- WHAT NEEDS TO BE DONE
Every line from the start of the entries up to and including the one bearing "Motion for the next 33" must be printed verbatim, without the pictures.

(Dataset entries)
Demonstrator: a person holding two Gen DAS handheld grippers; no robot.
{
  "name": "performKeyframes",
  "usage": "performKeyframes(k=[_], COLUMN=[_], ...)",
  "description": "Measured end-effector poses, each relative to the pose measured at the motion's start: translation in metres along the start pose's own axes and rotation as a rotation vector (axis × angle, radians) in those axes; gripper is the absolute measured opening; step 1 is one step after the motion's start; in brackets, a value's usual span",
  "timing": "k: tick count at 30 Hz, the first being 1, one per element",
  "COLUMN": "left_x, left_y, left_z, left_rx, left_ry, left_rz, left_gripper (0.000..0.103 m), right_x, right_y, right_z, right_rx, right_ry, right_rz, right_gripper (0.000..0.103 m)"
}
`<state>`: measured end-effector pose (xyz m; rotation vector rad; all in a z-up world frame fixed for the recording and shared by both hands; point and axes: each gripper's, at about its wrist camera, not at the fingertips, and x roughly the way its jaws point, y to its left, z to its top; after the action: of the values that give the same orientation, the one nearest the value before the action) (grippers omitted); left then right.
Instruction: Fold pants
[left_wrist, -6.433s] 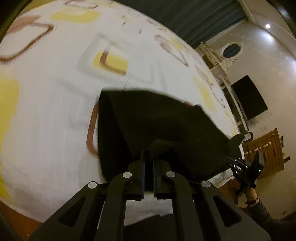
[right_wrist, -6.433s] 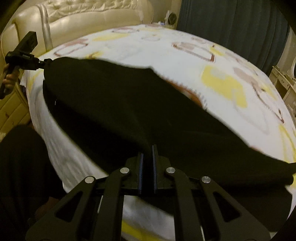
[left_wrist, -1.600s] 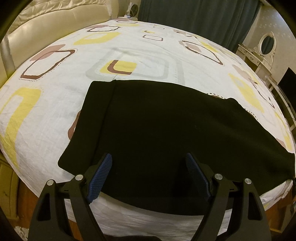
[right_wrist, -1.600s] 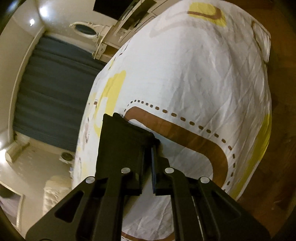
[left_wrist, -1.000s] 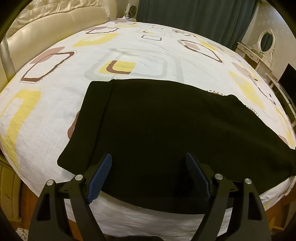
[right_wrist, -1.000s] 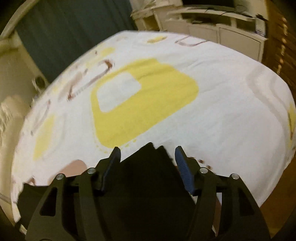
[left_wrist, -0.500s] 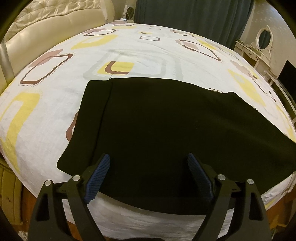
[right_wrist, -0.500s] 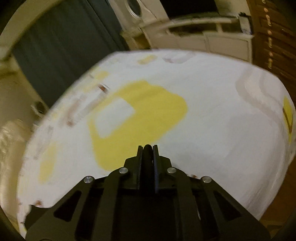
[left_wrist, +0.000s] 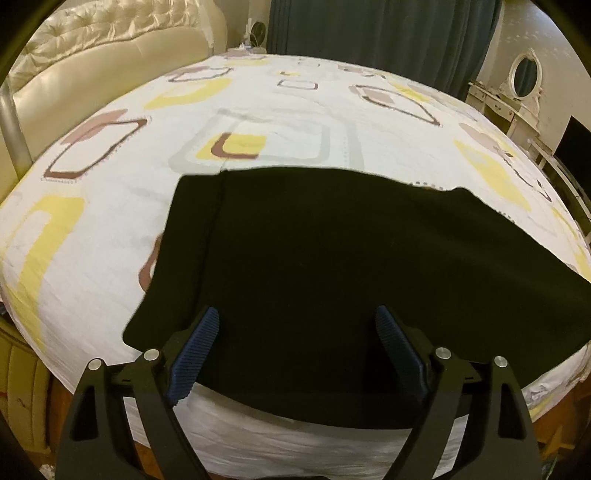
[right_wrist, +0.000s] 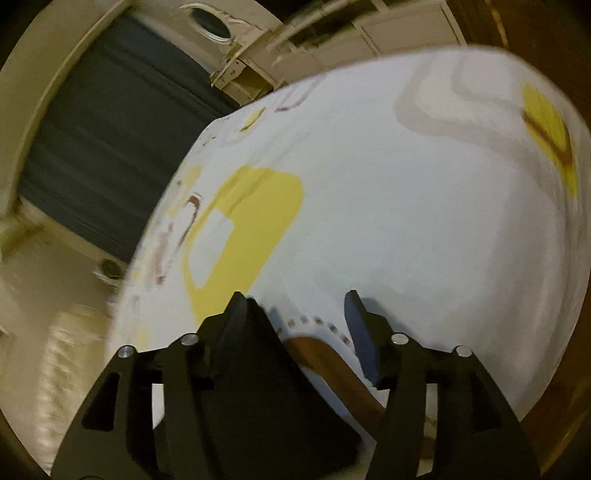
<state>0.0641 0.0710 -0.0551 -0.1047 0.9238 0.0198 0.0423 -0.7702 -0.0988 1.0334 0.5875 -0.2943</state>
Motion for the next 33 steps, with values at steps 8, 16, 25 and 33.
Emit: performKeyframes(k=[8,16,25,33], left_x=[-0.003,-0.01,-0.03,-0.049], left_y=[0.003,0.007,0.026,0.036], left_z=[0.004,0.007,0.007,0.011], left_rx=[-0.03,-0.057,-0.091,-0.13], left_ry=[0.006,0.016,0.047,0.012], left_rz=[-0.016,-0.026,-0.008,-0.022], left_gripper=[0.086,0.086,0.086,0.086], right_x=[0.005,0.027,-0.018,-0.061], right_y=[-0.012,0.034,0.103,0.186], right_z=[-0.027,-0.063,-0.073,-0.092], right_rx=[0.007,-0.136,-0.172,-0.293], right_ry=[0.205,0.269,0.117,0.086], right_rz=[0.18,0.065,0.153,0.257], right_gripper=[0.06,0.019,0.018,0.018])
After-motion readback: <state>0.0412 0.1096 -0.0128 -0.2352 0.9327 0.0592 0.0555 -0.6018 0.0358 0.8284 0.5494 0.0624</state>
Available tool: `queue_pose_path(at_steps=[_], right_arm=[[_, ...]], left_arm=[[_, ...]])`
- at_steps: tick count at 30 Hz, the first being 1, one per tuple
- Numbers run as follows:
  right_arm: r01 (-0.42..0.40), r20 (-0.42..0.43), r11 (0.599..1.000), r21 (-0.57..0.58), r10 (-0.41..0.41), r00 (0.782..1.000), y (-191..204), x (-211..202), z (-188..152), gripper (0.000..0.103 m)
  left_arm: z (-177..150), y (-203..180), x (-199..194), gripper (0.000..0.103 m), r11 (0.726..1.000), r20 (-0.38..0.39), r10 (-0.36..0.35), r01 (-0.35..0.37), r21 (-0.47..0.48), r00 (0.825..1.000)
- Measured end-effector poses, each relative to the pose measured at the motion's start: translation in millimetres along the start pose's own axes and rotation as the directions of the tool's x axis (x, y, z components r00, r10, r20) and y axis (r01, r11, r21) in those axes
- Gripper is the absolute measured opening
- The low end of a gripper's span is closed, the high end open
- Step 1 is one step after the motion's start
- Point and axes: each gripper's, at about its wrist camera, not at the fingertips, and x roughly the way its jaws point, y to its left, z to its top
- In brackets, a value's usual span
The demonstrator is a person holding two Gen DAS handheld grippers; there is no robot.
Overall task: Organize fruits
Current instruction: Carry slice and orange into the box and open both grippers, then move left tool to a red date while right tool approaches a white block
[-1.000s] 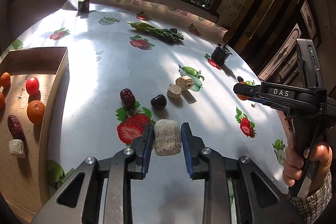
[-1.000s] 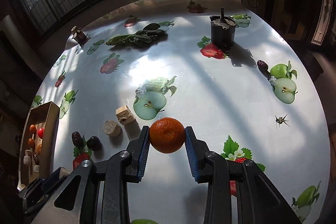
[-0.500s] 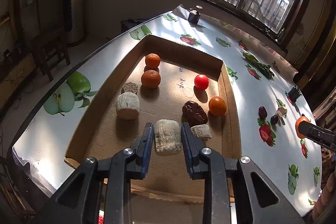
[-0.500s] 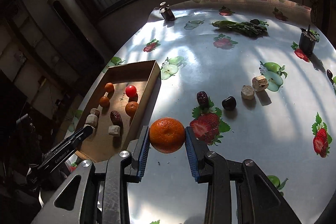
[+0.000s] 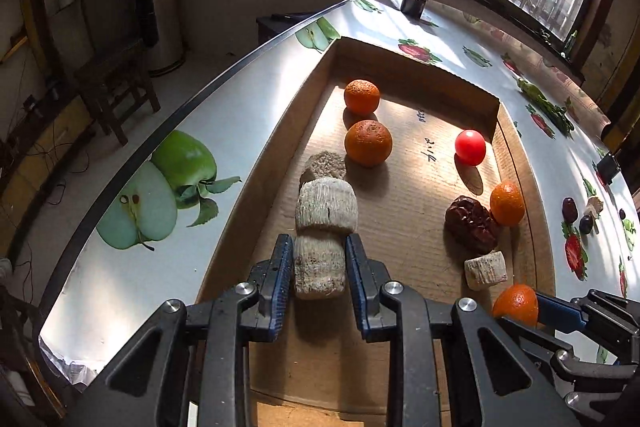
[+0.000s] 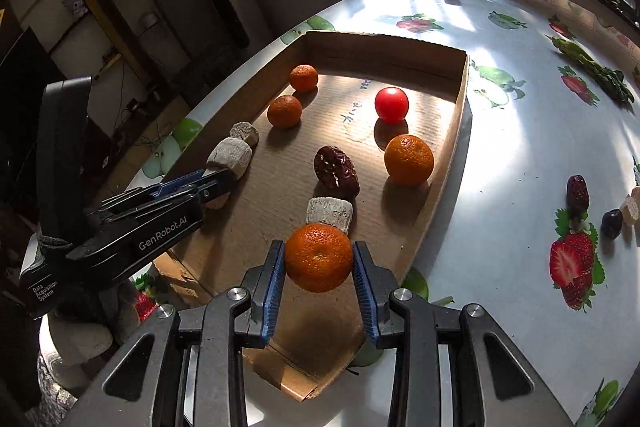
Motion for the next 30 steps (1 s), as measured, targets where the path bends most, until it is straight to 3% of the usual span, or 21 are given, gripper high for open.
queue_pose_path(at_steps=[15,20,24,28,30], right_arm=[[0.088,-0.008,0.996,-0.018,-0.088,0.996,0.3,29.5,22.0,0.036],[0.065,-0.008,0.998,-0.023,-0.065,0.998,4.5,28.0,17.9,0.037],[0.057,-0.002,0.998,-0.011,-0.057,0.998,5.2,23.4,15.6,0.039],[0.058,0.048,0.998,0.0,-0.058,0.997,4.8,3.8,13.6,0.054],[0.052,0.077,0.999,0.013,-0.053,0.996,2.5,-10.5,11.1,0.055]], left_arm=[[7.7,-7.4,11.1,0.026,1.0,-0.02,0.005,-0.005,0.012,1.0],[3.3,-0.2,0.6,0.026,1.0,0.004,-0.021,0.021,-0.018,1.0],[1.6,6.8,-15.4,0.033,0.998,0.035,-0.039,0.041,-0.054,0.999],[-1.1,9.3,-35.9,0.044,0.996,0.08,-0.037,0.043,-0.078,0.996],[-2.9,6.7,-46.0,0.047,0.996,0.095,-0.035,0.043,-0.079,0.995]])
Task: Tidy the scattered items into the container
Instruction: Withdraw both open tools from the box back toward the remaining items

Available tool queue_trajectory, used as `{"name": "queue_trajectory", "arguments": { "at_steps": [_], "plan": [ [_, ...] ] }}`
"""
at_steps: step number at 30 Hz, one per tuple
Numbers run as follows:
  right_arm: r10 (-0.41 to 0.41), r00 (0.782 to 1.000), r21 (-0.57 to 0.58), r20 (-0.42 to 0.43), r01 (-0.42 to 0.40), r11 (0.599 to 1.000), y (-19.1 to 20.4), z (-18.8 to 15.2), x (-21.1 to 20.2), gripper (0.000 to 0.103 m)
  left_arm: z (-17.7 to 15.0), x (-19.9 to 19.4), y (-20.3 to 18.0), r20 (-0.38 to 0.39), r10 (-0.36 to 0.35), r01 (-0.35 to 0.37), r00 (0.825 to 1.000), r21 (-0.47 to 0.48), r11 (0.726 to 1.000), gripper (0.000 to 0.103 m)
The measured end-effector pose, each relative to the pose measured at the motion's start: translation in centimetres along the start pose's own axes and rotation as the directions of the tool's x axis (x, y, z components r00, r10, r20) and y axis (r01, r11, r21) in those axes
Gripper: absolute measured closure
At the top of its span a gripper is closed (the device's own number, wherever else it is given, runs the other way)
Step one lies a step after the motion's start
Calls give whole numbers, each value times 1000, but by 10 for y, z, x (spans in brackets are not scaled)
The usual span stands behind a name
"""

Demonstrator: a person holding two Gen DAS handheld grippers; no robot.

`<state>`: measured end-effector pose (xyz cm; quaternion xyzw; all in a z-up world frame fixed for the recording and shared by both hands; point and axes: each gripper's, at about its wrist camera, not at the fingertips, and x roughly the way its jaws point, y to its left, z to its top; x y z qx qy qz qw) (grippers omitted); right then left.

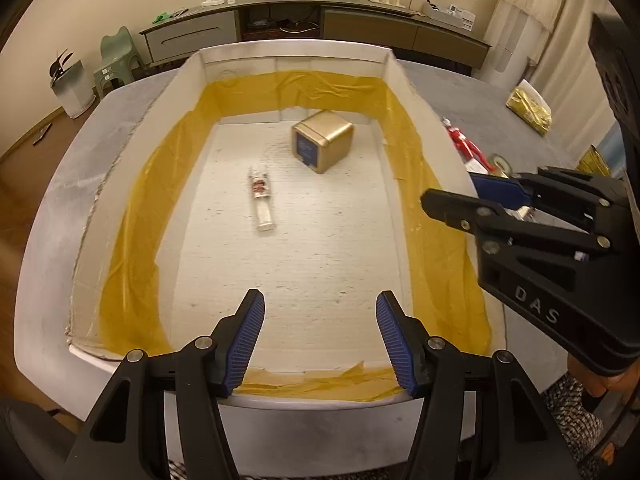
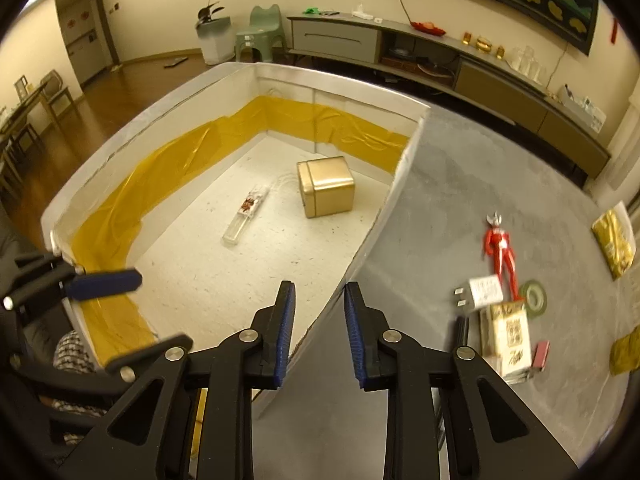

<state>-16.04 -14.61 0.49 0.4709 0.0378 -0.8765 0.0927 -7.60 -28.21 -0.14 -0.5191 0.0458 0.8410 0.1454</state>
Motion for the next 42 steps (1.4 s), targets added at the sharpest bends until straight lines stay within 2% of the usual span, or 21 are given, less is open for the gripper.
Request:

- SOLUTION FOR THIS PROBLEM
Demonstrator: a person holding two Gen DAS handheld grippers; no robot.
{
  "name": "performKeyframes",
  "usage": "performKeyframes(k=[_], COLUMN=[_], ...)",
  "description": "Measured end-effector poses, each relative to the pose measured at the motion's start: translation in metres along the start pose's own axes and rotation as a rotation vector (axis × angle, radians) in those axes; gripper is the absolute measured opening; step 1 is one step after the motion's start; in brackets, a value's usual span",
  "timing": "k: tick count at 30 Hz, the first being 1, one per element",
  "COLUMN": "left_x, left_y, left_z, left_rx, left_ry, left_rz, left_gripper (0.000..0.103 m), right_x, right_y, right_z, right_rx, right_ry, right_rz, right_gripper (0.000..0.103 m)"
}
`<state>`: measured end-effector pose (xyz m; rotation vector rad; all in a z-up world frame fixed for the recording and shared by both hands; point and axes: each gripper's, at about its wrist camera, not at the fingertips, and x roughly the way its jaws point, y to its left, z to its top; after the action: of the values that give the same orientation, the one nearest the value before the action) (grippers omitted); left then right.
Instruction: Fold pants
[left_wrist, -6.433s] 
[right_wrist, -6.433s] 
[left_wrist, -1.600s] 
[right_wrist, -1.600s] 
[left_wrist, -1.000s] 
[right_wrist, -1.000s] 
[left_wrist, -0.500s] 
[right_wrist, -0.500s] 
[left_wrist, +0.000s] 
[right_wrist, +0.000s] 
<state>0.0641 0.0710 -0.0551 -0.1047 0.9238 0.0198 0.0423 -0.7702 -0.0988 1.0334 0.5875 -0.2943</state>
Motion for the next 33 steps, with values at steps 8, 16, 25 and 33.

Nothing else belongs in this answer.